Lo de Podemos se perfila como un descenso mantenido. No le ayuda nada la permanente bronca con la confluencia con IU y la errática política de alianzas. Pero lo que verdaderamente está destruyendo aceleradamente las expectativas electorales de Podemos es la ambigüedad y la confusión de su actitud ante la cuestión catalana. Esa ambigüedad se le tolera a los partidos dinásticos, sobre todo al PP porque, siendo partidos de intereses, ya se sabe que su discurso es falso o tiende a la falsedad. Pero no puede ser el caso de Podemos, adalid de la nueva política. Y su indefinición no le gana aliados en Cataluña, pero le hace perder votos en España. Pablo Iglesias es el líder peor valorado en la izquierda, solo por delante de Rajoy, la intención directa de voto es un modesto 11,1% y, lo más grave, es el partido que tiene mayor índice de rechazo, el 37% de los electores no lo votaría en ningún caso. Si la técnica es la seducción, habrá que cambiar de modos y maneras, aunque solo sea para no seguir cayendo antipáticos.  Esos datos negativos van a seguir siéndolo o incluso a aumentar su negatividad según acabe valorándose el estilo de liderazgo de Iglesias como autoritario, no democrático y puro culto a la personalidad.

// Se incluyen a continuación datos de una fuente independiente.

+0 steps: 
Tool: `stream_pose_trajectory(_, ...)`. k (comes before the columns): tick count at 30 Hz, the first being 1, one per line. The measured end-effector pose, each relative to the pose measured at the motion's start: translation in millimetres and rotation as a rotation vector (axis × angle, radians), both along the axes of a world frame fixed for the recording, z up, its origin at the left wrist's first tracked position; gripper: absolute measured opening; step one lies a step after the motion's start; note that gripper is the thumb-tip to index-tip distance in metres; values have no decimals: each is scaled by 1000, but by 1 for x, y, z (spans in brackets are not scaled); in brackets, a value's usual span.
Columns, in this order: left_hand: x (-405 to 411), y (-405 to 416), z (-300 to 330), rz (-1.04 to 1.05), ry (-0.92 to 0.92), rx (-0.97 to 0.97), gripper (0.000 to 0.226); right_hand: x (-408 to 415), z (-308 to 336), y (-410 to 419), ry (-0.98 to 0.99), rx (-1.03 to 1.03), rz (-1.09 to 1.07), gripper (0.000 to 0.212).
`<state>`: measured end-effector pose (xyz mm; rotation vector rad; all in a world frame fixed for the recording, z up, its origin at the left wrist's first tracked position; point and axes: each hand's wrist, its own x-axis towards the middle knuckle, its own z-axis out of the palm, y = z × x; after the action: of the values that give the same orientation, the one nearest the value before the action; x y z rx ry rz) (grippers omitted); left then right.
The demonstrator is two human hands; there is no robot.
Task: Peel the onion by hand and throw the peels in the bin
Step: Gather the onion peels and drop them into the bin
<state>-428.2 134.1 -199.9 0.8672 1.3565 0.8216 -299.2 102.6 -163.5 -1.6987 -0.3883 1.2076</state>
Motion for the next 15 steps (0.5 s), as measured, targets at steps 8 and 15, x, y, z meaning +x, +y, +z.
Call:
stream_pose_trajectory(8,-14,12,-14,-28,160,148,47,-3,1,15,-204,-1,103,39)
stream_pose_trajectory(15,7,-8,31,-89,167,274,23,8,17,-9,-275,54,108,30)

En el caso de Ciudadanos, supongo que la altísima valoración positiva está más que nada basada en el desconocimiento del personaje, cosa obvia dado que este ostenta el índice de conocimiento (86%) más bajo de todos los políticos. Suscita escaso rechazo. Solo un 7% no lo votaría en ningún caso, pero su intención directa de voto es de poco más del 10%. No parece que Ciudadanos pueda configurarse como el partido del centro en la tradición suarista porque ese espacio está ya ocupado en buena medida por el PSOE.

Lo más verosímil viene a ser una victoria ajustada del PSOE que verá así justificado su enorme interés en no hacer nada. Si, además, hiciera algo, por ejemplo, de oposición real, no puramente legitimatoria, es de suponer que su expectativa de voto seguiría subiendo. Pero ese no parece ser el criterio de la dirección actual que prefiere sentar plaza de partido de orden, con sentido del Estado y  ajustado a las exigencias del sistema frente a los maximalismos estériles.